Language, Speech, and Hearing Services in Schools, Newly Published. doi:
A language difference due to a child's status as a nonmainstream English dialect speaker or a bilingual English language learner (ELL) does not constitute a language disorder. —Janna B. Oetting
LSHSS's Clinical Forum: Toward Accurate Identification of Developmental Language Disorder Within Linguistically Diverse Schools presents five studies that include children who differ widely in locality, language learning profile, and age. The forum focuses on the concept of disorder within diversity, which encompasses all dialects (i.e., nonmainstream and mainstream) and all language learning contexts (i.e., multilingual and monolingual).
In the prologue, Oetting introduces this framework and discusses the studies included in the forum.
Kyomi D. Gregory and Janna B. Oetting begin the forum with a study of kindergartners living in rural Louisiana. They explore whether teacher questionnaires can be used to reduce the number of direct screens conducted by clinicians.
The study by Julie A. Washington, Lee Branum-Martin, Congying Sun, and Ryan Lee-James involves 835 first through fifth graders, all of whom spoke African American English and lived in an urban area of Georgia. The researchers ask whether a change across grades in children's nonmainstream English responses on the Diagnostic Evaluation of Language Variation: Screening Test–Part II (DELV-ST-II) relates to changes in their skills in oral language and reading.
Brian Weiler, C. Melanie Schuele, Jacob I. Feldman, and Hannah Krimm studied 274 kindergartners in rural Tennessee who mostly spoke Southern White English. They administered the screening portion of the Rice Wexler Test of Early Grammatical Impairment (TEGI) across 2 years of study.

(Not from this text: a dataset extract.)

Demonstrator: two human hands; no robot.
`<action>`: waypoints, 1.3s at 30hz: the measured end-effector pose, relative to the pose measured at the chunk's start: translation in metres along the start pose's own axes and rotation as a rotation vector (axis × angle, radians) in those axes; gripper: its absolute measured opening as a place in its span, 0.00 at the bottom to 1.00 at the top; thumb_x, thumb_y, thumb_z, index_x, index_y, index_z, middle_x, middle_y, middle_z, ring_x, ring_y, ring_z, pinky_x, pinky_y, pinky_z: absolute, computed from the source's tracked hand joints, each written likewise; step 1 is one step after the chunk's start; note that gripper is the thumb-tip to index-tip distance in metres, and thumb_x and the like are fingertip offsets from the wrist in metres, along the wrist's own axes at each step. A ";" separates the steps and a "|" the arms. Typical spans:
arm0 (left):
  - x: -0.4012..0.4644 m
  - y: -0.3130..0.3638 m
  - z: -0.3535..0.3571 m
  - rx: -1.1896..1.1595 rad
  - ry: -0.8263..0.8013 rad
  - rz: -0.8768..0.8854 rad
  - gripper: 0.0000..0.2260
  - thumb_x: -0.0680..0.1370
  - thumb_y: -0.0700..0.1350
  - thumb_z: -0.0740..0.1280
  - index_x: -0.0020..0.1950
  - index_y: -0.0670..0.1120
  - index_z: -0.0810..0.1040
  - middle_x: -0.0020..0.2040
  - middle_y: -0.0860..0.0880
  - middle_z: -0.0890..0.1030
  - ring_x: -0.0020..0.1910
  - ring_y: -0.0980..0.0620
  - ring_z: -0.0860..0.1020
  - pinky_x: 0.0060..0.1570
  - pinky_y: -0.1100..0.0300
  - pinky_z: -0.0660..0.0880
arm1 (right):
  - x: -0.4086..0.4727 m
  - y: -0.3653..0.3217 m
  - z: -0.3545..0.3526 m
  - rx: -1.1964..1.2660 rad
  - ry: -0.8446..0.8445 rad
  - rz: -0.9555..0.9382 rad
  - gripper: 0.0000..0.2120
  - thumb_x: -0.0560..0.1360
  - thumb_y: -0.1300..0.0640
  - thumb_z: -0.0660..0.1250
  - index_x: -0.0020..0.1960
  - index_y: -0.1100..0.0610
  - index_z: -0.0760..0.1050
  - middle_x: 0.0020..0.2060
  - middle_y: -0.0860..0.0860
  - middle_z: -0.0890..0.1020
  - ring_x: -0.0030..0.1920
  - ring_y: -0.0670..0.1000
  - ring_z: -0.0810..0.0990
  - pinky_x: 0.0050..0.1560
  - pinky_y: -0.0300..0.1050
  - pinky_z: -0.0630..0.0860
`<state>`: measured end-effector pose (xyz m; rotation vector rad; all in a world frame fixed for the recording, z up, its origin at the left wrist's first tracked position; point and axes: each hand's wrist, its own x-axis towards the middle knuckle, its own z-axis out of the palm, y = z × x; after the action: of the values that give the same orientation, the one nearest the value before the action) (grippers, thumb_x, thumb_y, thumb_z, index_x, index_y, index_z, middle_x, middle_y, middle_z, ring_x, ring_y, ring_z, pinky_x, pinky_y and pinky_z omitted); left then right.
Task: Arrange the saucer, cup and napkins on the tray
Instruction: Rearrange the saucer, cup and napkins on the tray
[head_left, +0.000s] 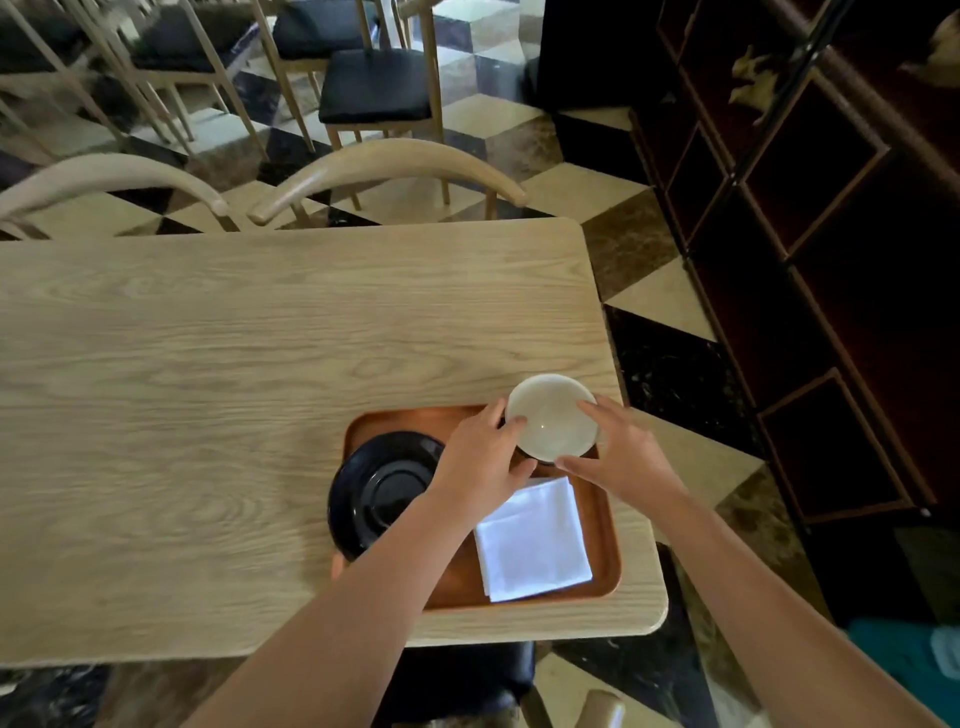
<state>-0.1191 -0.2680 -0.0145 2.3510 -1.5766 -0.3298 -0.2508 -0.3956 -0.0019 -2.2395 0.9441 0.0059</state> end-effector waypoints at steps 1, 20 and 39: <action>0.001 -0.001 0.002 -0.036 0.017 -0.012 0.19 0.72 0.49 0.70 0.60 0.42 0.75 0.64 0.43 0.72 0.54 0.42 0.76 0.52 0.52 0.74 | 0.000 0.000 0.000 0.017 0.004 0.011 0.38 0.67 0.51 0.75 0.71 0.55 0.62 0.73 0.51 0.63 0.71 0.52 0.63 0.68 0.43 0.60; -0.029 -0.020 0.008 -0.110 0.128 0.000 0.15 0.70 0.50 0.71 0.50 0.41 0.78 0.65 0.45 0.74 0.53 0.45 0.78 0.40 0.53 0.79 | -0.018 -0.016 0.013 0.076 0.025 -0.057 0.38 0.65 0.51 0.75 0.69 0.53 0.61 0.64 0.51 0.72 0.60 0.52 0.73 0.55 0.45 0.71; -0.132 0.023 0.058 0.015 0.054 0.120 0.20 0.70 0.46 0.73 0.60 0.47 0.74 0.60 0.46 0.79 0.57 0.48 0.78 0.53 0.53 0.79 | -0.084 0.045 0.063 -0.335 0.144 -0.506 0.32 0.67 0.55 0.74 0.68 0.55 0.67 0.68 0.57 0.71 0.69 0.56 0.68 0.63 0.54 0.72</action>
<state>-0.2084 -0.1606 -0.0567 2.2441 -1.6912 -0.2268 -0.3251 -0.3266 -0.0549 -2.7661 0.4448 -0.2439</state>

The work by Irina Potapova, Sophia Kelly, Philip N. Combiths, and Sonja L. Pruitt-Lord included Spanish–English language learners attending a preschool in urban California. The authors studied the children's percentage of correctly produced tense and agreement (T/A) morphemes along with two measures of T/A onset (i.e., T/A marker total and T/A marker productivity).
To close out the forum, Lisa M. Bedore, Elizabeth D. Peña, Jissel B. Anaya, Ricardo Nieto, Mirza J. Lugo-Neris, and Alisa Baron examined the diagnostic accuracy of 11 morphosyntactic forms targeted in the Bilingual English–Spanish Assessment (BESA). The participants included 378 first through fourth graders attending schools in urban/suburban areas of Texas, Utah, and Colorado.